Samsung Galaxy S24 may get a worse chipset than the S24 Ultra and Plus

The Samsung Galaxy S23 Plus in white, laying face down on a bowl of lemons
(Image credit: Future / Lance Ulanoff)

Recently there have been whispers of Samsung offering different chipsets in different regions for the Samsung Galaxy S24 line, but now there’s a twist in the tale, as it seems the model you choose rather than the region you're in might dictate which chipset you get.

This comes from reputable leaker @Tech_Reve posting on X (formerly Twitter), who claimed as part of a short thread that there are “discussions” around using an Exynos 2400 chipset in the standard Samsung Galaxy S24, with the Galaxy S24 Plus and Samsung Galaxy S24 Ultra getting the rumored Snapdragon 8 Gen 3 instead.

That said, it sounds like no decision has been made, as the tipster claims that different regions getting different chipsets is also under consideration, with that latter approach being what Samsung did with the Galaxy S22 series and most other models prior to the Samsung Galaxy S23 (which got a Snapdragon chipset in all models and regions).

We’d think that Samsung is more likely to make it regional again, since reserving a Snapdragon chipset for the higher-end models is almost acknowledging that this is a better chipset than the company’s home-grown Exynos option.

Then again, over the years there have been lots of complaints about Samsung’s regional approach, since it means some countries get worse versions of the phones, and splitting the chipsets according to model rather than region would resolve this.
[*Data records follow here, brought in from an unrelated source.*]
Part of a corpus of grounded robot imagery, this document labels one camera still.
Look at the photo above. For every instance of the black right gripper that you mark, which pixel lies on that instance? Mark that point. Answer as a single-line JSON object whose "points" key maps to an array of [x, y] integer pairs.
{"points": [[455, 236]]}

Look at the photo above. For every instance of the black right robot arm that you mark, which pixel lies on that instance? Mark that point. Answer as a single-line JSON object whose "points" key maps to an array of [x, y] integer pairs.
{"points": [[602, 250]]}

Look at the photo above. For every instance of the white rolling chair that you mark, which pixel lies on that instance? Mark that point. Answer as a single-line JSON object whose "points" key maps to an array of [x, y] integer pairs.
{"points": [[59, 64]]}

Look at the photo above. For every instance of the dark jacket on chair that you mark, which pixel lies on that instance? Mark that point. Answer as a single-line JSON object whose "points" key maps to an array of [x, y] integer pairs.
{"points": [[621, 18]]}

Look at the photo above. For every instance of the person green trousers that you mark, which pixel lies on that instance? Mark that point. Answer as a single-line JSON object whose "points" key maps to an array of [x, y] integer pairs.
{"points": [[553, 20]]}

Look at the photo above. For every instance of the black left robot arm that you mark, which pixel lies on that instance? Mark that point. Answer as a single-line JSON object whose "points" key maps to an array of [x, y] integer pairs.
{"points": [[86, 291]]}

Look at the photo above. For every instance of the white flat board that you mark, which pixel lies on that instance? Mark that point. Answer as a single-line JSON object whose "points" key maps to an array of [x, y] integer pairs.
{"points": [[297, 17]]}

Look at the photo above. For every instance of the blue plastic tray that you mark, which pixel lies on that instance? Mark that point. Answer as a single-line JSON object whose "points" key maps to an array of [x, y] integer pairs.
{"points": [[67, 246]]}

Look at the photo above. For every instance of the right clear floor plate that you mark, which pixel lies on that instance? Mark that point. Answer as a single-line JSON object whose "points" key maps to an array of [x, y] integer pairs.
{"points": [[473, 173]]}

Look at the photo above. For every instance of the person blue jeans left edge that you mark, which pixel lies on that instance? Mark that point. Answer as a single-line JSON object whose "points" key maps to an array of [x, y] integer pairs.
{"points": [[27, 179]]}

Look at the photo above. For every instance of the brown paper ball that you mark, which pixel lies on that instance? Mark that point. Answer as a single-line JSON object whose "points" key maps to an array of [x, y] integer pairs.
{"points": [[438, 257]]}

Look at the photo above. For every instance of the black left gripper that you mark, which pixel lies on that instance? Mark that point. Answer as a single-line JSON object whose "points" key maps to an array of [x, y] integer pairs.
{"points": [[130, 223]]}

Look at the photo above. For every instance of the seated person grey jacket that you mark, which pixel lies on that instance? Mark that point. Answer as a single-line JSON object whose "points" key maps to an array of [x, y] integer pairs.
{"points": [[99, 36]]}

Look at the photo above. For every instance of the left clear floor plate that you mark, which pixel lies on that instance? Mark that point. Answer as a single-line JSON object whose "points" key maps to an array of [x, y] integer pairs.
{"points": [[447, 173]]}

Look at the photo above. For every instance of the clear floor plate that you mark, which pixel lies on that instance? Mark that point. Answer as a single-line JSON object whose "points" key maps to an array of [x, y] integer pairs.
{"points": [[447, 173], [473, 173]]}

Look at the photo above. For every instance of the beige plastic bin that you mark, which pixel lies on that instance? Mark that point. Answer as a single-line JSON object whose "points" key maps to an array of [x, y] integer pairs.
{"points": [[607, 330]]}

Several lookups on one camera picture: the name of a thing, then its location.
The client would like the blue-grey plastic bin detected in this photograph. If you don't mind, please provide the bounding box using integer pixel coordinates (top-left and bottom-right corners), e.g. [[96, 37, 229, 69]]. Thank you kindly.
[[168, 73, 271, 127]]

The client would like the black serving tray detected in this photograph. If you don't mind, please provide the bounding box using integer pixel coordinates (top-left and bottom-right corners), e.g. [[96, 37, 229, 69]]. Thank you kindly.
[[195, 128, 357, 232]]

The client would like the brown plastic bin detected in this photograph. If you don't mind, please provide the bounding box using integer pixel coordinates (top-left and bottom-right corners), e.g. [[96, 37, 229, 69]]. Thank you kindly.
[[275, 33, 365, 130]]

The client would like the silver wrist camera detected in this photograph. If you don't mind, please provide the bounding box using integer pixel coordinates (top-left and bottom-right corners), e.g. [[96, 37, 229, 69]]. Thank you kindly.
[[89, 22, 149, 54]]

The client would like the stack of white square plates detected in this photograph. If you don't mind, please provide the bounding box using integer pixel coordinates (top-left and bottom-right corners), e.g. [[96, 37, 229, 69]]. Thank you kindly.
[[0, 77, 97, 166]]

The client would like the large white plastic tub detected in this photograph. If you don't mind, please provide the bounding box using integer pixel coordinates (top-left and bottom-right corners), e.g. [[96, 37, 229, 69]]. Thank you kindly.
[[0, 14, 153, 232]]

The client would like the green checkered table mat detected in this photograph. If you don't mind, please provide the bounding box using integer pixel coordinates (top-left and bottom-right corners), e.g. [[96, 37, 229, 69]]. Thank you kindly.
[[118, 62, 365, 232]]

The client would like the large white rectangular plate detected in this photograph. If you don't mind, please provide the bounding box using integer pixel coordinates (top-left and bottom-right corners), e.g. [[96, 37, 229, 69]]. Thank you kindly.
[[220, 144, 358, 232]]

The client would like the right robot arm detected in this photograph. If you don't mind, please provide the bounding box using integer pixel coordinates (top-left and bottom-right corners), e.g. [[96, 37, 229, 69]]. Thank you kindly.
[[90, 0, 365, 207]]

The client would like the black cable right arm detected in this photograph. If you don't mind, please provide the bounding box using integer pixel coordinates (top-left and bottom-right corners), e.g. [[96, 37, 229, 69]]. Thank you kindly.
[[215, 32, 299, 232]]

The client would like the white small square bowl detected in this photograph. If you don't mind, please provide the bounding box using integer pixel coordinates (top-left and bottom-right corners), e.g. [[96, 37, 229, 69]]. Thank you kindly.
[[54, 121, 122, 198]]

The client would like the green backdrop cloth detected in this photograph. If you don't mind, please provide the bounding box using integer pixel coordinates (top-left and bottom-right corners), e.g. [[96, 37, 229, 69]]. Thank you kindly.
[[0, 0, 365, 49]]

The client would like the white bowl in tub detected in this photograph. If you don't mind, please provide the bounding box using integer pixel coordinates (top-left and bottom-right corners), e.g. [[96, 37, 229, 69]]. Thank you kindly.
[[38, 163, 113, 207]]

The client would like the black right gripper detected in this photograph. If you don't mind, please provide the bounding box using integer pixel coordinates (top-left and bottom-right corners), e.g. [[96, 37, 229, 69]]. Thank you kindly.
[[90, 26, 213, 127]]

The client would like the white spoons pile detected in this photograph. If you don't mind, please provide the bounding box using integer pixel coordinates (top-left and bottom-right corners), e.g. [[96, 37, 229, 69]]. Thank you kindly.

Either way, it does look increasingly likely that two different chipsets will be in the mix, as @Tech_Reve claims in the same thread that Samsung is managing to produce the Exynos 2400 in large quantities, so much so that it will be used in more regions (or units, depending on which approach Samsung takes) than the Exynos 2200 was with the Galaxy S22 line.

Potential positives

All of which sounds like bad news really, since Samsung’s Exynos chipsets tend to be worse than Qualcomm’s Snapdragon ones, but there are potential upsides. 

For one thing, it’s likely that Samsung can build its own chipsets at a lower price than the cost involved in using a Qualcomm one, especially as reports suggest the Snapdragon 8 Gen 3 is particularly expensive. So using Exynos in some units might mean Samsung can keep the price of its phones lower.

That makes all the more sense if it uses Exynos in the entry-level Galaxy S24, making this an affordable flagship, while charging more for the higher-end models.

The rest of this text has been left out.